_TASK TO COMPLETE_. Only the lines holding the string "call" are needed; copy each of them from the data.

--- INFORMATION SUPPLIED ---

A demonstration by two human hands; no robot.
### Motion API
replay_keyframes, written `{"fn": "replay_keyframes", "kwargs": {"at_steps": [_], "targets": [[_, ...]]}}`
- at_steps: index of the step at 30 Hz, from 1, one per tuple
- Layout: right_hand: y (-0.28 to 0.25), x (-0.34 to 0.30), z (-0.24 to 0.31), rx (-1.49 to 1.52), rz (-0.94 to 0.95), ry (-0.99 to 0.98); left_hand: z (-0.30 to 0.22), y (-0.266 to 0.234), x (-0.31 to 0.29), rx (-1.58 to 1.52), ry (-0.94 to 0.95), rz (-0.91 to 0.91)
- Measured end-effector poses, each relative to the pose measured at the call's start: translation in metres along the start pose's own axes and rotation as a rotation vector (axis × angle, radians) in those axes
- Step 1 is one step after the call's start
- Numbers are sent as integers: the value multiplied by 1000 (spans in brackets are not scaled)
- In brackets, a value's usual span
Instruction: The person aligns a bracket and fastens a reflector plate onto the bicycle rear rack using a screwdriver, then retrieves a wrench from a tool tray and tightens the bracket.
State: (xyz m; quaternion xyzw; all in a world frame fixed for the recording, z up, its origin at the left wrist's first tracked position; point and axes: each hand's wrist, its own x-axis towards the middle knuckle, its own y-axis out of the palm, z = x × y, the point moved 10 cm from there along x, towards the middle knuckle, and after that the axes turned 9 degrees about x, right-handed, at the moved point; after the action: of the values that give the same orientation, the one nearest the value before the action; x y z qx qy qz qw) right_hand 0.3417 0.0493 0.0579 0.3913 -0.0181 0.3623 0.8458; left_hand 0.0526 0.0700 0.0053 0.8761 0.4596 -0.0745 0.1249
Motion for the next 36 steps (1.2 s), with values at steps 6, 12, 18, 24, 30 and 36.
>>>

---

_ANSWER TO THE PROBLEM_.
- Measured end-effector poses, each relative to the pose measured at the call's start: translation in metres along the start pose's own axes and rotation as a rotation vector (axis × angle, radians) in those axes
- Step 1 is one step after the call's start

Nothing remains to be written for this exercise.